> _Work order_: How do the lines below between the ones holding "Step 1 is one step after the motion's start" and "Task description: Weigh", inclusive, read? Give them again exactly, with no other lines.

Dataset records START

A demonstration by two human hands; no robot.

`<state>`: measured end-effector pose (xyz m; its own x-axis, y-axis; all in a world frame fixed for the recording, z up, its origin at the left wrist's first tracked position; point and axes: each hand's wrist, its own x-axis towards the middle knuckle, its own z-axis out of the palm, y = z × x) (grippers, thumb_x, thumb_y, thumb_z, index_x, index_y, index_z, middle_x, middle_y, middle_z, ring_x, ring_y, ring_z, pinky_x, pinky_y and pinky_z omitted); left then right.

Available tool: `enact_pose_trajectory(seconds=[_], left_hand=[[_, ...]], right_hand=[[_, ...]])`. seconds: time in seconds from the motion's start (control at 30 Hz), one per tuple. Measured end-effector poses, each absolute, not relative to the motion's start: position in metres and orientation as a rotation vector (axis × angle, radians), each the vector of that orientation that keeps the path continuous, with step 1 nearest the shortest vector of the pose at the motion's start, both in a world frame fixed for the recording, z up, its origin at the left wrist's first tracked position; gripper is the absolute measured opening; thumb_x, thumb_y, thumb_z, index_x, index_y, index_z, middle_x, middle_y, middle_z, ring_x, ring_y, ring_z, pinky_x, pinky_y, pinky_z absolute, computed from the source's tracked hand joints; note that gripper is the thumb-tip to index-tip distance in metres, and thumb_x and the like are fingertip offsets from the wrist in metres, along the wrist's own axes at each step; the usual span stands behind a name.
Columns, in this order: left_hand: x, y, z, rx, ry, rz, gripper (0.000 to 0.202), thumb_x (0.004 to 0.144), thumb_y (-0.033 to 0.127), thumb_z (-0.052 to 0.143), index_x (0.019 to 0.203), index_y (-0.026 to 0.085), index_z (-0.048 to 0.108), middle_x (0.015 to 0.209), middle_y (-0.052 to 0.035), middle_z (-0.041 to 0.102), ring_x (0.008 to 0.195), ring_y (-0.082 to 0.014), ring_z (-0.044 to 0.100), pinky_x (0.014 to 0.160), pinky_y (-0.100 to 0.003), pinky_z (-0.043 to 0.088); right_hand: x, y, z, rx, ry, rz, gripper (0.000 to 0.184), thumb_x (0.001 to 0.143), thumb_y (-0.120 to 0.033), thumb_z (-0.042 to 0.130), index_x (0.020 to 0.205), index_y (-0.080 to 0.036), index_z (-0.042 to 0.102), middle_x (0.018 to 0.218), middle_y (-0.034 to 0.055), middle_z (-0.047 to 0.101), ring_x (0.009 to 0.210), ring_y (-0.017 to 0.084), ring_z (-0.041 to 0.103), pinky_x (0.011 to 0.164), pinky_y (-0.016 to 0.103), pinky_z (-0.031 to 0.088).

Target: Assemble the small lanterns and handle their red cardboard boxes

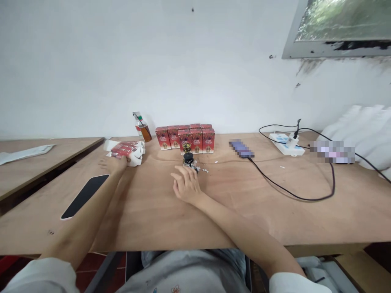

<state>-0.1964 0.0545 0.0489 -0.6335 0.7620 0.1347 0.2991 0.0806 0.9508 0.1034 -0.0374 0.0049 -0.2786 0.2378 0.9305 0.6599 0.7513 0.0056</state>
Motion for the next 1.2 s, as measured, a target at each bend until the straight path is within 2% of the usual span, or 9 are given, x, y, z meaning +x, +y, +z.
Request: enact_pose_trajectory(seconds=[0.13, 0.27, 0.33, 0.37, 0.4, 0.5, 0.7, 1.0, 1.2], left_hand=[[-0.180, 0.056, 0.057, 1.063, 2.152, 1.670, 0.042, 0.082, 0.007, 0.046, 0.119, 0.008, 0.026, 0.116, -0.0180, 0.048, 0.118, -0.0314, 0.043, 0.096, -0.047, 0.034], [-0.141, 0.040, 0.059, 1.585, 2.316, 1.721, 0.036, 0.084, 0.014, 0.044, 0.117, 0.004, 0.035, 0.115, -0.0176, 0.046, 0.117, -0.0336, 0.038, 0.097, -0.053, 0.026], [-0.116, 0.027, 0.054, 2.237, 2.063, 1.424, 0.034, 0.079, 0.017, 0.049, 0.111, 0.008, 0.045, 0.115, -0.0181, 0.047, 0.116, -0.0354, 0.036, 0.096, -0.054, 0.025], [-0.102, 0.019, 0.051, 2.391, 1.916, 1.294, 0.028, 0.075, 0.018, 0.052, 0.103, 0.013, 0.051, 0.110, -0.0132, 0.052, 0.112, -0.0314, 0.041, 0.096, -0.049, 0.028], [-0.089, 0.012, 0.047, 2.507, 1.776, 1.179, 0.023, 0.074, 0.019, 0.053, 0.096, 0.017, 0.054, 0.107, -0.0087, 0.055, 0.108, -0.0276, 0.045, 0.095, -0.046, 0.030], [-0.056, -0.005, 0.035, 2.789, 1.405, 0.857, 0.026, 0.077, 0.026, 0.049, 0.101, 0.020, 0.055, 0.110, -0.0090, 0.054, 0.106, -0.0272, 0.045, 0.091, -0.046, 0.030], [-0.039, -0.020, 0.027, 2.727, 1.351, 0.943, 0.024, 0.083, 0.034, 0.046, 0.099, 0.016, 0.051, 0.104, -0.0105, 0.053, 0.100, -0.0255, 0.044, 0.085, -0.040, 0.033], [-0.047, -0.022, 0.035, 2.768, 1.317, 0.972, 0.014, 0.085, 0.028, 0.044, 0.076, 0.017, 0.047, 0.078, -0.0041, 0.055, 0.080, -0.0199, 0.047, 0.072, -0.034, 0.032], [-0.065, -0.016, 0.051, 2.607, 1.351, 1.333, 0.020, 0.087, 0.032, 0.047, 0.084, 0.019, 0.062, 0.076, -0.0045, 0.062, 0.079, -0.0197, 0.048, 0.077, -0.034, 0.034]], right_hand=[[0.106, -0.028, 0.003, -0.901, -1.605, -0.360, 0.055, 0.077, -0.019, 0.053, 0.127, -0.016, 0.030, 0.129, 0.0192, 0.035, 0.124, 0.030, 0.035, 0.095, 0.050, 0.036], [0.112, -0.012, -0.002, -1.185, -1.555, -0.093, 0.075, 0.073, -0.024, 0.060, 0.135, -0.012, 0.019, 0.138, 0.0220, 0.029, 0.131, 0.032, 0.028, 0.101, 0.053, 0.030], [0.115, -0.005, -0.005, -1.258, -1.539, 0.025, 0.081, 0.070, -0.026, 0.063, 0.136, -0.011, 0.019, 0.136, 0.0216, 0.035, 0.129, 0.032, 0.031, 0.103, 0.051, 0.029], [0.116, -0.003, -0.006, -1.286, -1.531, 0.069, 0.082, 0.069, -0.027, 0.065, 0.136, -0.010, 0.020, 0.134, 0.0210, 0.038, 0.128, 0.031, 0.033, 0.103, 0.050, 0.029], [0.117, -0.001, -0.007, -1.311, -1.527, 0.100, 0.081, 0.068, -0.028, 0.066, 0.135, -0.010, 0.023, 0.132, 0.0205, 0.042, 0.126, 0.031, 0.034, 0.102, 0.050, 0.030], [0.119, 0.001, -0.009, -1.322, -1.576, 0.122, 0.068, 0.068, -0.029, 0.067, 0.126, -0.010, 0.037, 0.123, 0.0186, 0.050, 0.124, 0.031, 0.035, 0.099, 0.049, 0.033], [0.118, -0.008, -0.002, -1.163, -1.650, 0.089, 0.041, 0.071, -0.029, 0.066, 0.107, -0.016, 0.051, 0.106, 0.0121, 0.057, 0.107, 0.028, 0.043, 0.093, 0.044, 0.039], [0.114, -0.017, 0.006, -0.933, -1.638, 0.343, 0.040, 0.071, -0.020, 0.063, 0.109, -0.021, 0.050, 0.107, 0.0075, 0.054, 0.102, 0.022, 0.053, 0.089, 0.036, 0.043], [0.113, -0.012, 0.005, -0.892, -1.428, 0.634, 0.054, 0.069, -0.031, 0.068, 0.116, -0.021, 0.044, 0.110, 0.0080, 0.057, 0.102, 0.021, 0.055, 0.091, 0.037, 0.044]])
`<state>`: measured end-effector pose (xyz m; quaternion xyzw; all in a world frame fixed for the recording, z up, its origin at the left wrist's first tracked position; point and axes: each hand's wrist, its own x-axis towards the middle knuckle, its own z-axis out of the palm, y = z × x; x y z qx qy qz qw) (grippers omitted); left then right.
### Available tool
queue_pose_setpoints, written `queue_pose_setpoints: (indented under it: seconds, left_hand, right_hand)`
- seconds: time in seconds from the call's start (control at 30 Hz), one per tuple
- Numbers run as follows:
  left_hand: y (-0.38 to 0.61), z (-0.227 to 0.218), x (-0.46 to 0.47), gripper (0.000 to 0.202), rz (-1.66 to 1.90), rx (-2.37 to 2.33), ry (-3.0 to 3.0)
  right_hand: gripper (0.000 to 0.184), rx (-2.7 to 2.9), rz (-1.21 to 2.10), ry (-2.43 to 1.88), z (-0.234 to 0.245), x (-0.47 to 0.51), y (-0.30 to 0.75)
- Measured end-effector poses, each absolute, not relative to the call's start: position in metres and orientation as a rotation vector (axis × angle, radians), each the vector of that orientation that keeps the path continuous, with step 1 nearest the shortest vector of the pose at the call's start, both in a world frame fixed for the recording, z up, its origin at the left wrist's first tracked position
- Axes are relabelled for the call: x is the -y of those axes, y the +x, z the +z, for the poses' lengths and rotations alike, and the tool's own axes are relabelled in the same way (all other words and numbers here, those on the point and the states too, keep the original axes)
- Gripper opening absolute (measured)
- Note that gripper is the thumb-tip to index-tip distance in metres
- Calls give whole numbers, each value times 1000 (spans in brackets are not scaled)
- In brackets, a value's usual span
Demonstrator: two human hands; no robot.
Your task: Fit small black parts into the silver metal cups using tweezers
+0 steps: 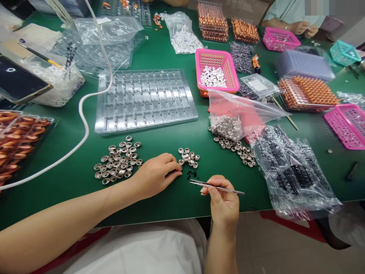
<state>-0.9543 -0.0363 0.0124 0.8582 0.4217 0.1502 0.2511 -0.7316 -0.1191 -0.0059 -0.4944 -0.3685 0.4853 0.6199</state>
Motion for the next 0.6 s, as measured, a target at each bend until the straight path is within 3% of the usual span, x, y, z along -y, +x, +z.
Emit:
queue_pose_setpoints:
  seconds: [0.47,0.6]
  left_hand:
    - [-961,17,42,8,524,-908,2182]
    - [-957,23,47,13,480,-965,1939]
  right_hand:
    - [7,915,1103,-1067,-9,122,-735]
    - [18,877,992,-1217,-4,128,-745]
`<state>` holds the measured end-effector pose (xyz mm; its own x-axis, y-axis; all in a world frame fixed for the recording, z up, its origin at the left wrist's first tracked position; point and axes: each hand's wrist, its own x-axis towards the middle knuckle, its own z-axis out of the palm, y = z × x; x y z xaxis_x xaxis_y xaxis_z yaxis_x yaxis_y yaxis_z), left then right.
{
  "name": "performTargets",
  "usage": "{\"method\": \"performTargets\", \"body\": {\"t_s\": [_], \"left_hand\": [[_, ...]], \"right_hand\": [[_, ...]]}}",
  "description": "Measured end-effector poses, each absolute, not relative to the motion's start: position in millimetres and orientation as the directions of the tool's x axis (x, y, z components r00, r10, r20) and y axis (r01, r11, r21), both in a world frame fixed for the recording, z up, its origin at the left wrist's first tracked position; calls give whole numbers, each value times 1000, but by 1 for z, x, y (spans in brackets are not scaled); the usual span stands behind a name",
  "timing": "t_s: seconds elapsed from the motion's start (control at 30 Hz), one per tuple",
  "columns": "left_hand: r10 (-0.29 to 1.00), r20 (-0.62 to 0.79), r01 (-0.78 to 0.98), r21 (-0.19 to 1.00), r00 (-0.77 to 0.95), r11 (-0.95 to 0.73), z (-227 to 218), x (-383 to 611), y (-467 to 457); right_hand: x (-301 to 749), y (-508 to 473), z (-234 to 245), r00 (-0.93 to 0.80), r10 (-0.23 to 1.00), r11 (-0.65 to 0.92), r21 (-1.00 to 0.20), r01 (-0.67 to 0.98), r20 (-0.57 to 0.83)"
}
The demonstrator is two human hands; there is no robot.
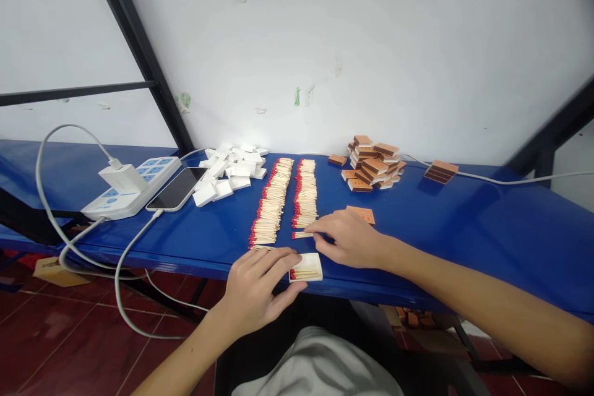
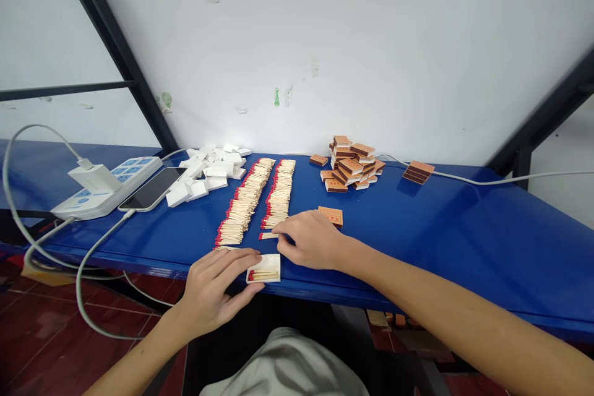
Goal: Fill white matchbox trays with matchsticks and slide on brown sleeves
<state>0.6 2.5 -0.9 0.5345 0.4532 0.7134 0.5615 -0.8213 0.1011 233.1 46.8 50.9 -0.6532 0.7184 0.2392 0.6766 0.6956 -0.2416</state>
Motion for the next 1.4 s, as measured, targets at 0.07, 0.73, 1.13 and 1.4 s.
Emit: {"method": "performTargets", "body": {"t_s": [0.07, 0.73, 1.13, 1.4], "left_hand": [[455, 710, 562, 102, 537, -821, -1, 1, 2], [443, 726, 577, 79, 526, -813, -3, 1, 3], [429, 733, 574, 65, 527, -816, -1, 2, 3], [427, 730, 572, 60, 533, -818, -5, 0, 3]], "right_hand": [[233, 47, 51, -656, 717, 697, -257, 670, 235], [235, 48, 47, -652, 702, 712, -257, 653, 288], [234, 49, 47, -633, 728, 686, -248, 685, 264], [234, 49, 47, -631, 734, 678, -216, 702, 253]]}}
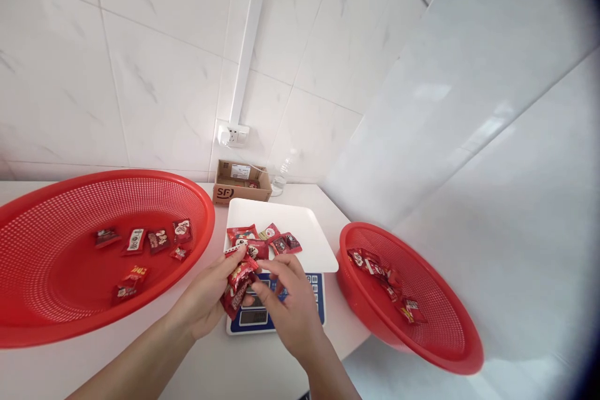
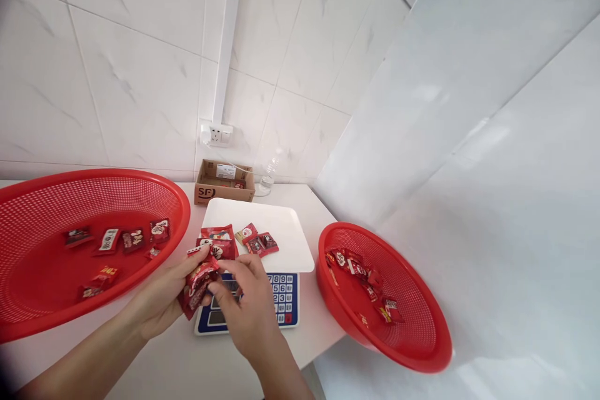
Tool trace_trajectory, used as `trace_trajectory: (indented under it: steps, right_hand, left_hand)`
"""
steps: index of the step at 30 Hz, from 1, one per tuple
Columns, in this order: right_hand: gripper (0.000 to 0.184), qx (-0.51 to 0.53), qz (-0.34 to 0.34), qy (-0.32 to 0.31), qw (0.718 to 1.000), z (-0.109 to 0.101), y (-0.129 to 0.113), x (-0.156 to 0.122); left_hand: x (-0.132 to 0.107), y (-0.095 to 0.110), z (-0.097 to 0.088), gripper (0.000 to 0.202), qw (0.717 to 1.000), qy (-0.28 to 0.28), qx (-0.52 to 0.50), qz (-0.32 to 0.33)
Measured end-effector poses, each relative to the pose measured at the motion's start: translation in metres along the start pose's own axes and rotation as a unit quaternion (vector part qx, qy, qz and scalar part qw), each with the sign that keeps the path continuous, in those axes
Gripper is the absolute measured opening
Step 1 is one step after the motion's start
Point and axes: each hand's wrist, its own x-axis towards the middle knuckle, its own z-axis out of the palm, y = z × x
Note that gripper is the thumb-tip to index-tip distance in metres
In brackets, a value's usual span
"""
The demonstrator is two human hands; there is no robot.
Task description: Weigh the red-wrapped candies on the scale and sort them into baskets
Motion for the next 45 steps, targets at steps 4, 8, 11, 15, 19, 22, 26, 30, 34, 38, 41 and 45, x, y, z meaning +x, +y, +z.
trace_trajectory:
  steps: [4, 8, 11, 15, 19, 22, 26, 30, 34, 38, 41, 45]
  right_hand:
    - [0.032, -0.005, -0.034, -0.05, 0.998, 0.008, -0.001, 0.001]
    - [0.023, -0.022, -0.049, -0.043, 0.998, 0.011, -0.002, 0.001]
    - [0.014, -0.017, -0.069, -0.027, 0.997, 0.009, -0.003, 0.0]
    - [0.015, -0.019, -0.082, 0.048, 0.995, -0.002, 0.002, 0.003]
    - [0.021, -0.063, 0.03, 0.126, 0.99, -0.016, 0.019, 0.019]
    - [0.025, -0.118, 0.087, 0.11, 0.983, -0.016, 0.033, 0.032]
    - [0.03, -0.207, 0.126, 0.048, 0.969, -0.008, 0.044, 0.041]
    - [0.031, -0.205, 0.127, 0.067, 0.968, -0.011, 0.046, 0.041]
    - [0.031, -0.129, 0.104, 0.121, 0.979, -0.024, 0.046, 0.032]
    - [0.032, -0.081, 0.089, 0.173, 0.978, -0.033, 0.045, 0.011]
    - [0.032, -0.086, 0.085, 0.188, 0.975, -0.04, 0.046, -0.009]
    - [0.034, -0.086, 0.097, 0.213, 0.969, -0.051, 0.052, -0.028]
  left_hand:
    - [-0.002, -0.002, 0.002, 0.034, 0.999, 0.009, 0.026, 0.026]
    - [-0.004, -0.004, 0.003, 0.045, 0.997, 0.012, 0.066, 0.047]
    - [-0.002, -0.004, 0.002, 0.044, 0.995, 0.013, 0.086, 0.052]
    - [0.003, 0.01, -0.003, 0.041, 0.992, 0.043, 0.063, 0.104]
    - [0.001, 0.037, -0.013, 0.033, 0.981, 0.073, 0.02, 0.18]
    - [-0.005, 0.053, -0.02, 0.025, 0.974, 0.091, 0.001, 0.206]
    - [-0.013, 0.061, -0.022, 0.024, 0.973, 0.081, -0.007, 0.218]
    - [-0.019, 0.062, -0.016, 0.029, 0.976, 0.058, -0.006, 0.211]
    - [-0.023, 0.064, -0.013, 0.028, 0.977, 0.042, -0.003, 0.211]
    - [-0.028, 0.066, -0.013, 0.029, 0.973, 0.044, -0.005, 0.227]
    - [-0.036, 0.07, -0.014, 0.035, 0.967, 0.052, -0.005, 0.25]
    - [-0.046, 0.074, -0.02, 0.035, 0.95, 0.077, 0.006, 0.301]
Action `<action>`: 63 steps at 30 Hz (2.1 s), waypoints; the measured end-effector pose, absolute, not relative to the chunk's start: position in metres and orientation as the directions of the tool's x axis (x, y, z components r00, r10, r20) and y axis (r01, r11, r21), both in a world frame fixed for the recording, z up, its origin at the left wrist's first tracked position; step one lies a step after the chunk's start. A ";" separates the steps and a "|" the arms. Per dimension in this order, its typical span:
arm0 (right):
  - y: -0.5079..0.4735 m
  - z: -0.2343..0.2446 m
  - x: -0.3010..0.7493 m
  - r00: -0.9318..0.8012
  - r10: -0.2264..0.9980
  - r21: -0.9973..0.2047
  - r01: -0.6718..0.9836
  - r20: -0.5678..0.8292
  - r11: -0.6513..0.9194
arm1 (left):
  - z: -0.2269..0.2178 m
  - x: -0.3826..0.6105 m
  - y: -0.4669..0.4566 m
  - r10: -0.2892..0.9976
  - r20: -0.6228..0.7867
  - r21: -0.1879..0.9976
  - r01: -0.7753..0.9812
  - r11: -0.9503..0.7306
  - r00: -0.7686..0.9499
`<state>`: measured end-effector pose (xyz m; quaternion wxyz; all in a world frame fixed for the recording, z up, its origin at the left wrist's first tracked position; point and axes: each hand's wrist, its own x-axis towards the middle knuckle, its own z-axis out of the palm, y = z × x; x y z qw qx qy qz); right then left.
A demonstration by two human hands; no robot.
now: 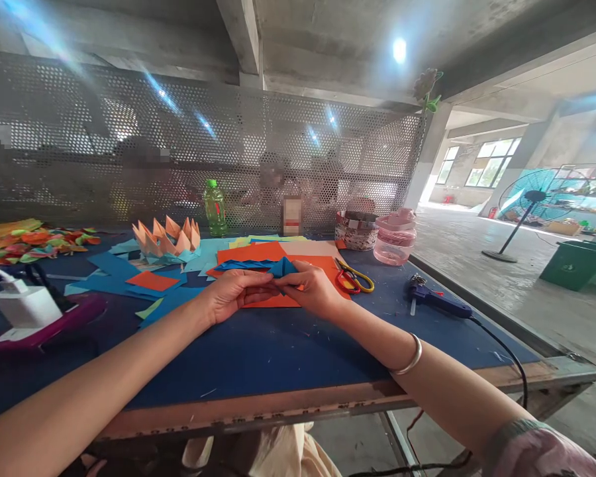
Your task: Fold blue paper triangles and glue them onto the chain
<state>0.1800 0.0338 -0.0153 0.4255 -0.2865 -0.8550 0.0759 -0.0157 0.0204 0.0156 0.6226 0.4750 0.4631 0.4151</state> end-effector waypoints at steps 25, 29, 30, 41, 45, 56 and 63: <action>0.026 -0.007 0.168 -0.255 0.953 -0.986 -0.015 0.166 0.168 | 0.017 -0.011 0.018 0.992 0.046 0.997 0.051 -0.052 0.114; 0.023 -0.006 0.167 -0.285 0.947 -0.987 0.009 0.149 0.158 | 0.018 -0.009 0.015 0.989 0.087 0.991 0.092 -0.099 0.120; 0.023 -0.006 0.167 -0.282 0.946 -0.985 0.023 0.158 0.171 | 0.018 -0.009 0.015 0.988 0.094 0.989 0.102 -0.107 0.125; 0.030 -0.013 0.168 -0.270 0.937 -0.960 0.108 0.224 0.260 | 0.015 -0.009 0.016 0.981 0.105 0.981 0.143 -0.129 0.162; 0.033 -0.015 0.169 -0.262 0.931 -0.943 0.146 0.254 0.299 | 0.014 -0.009 0.016 0.981 0.094 0.983 0.138 -0.118 0.170; 0.029 -0.010 0.170 -0.247 0.930 -0.916 0.231 0.272 0.329 | 0.014 -0.010 0.016 0.988 0.041 0.989 0.135 -0.061 0.149; 0.031 -0.015 0.170 -0.278 0.920 -0.914 0.220 0.276 0.341 | 0.015 -0.010 0.017 0.992 0.035 0.992 0.113 -0.048 0.119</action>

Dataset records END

> _Response area_:
Step 1 is one step after the motion's start
Point and axes: each hand's wrist, its own x-axis towards the middle knuckle, its own z-axis out of the palm, y = z × x
Note that gripper is the thumb-tip to index-tip distance in metres
In brackets, a value's usual span
"""
The demonstrator is two human hands; there is no robot.
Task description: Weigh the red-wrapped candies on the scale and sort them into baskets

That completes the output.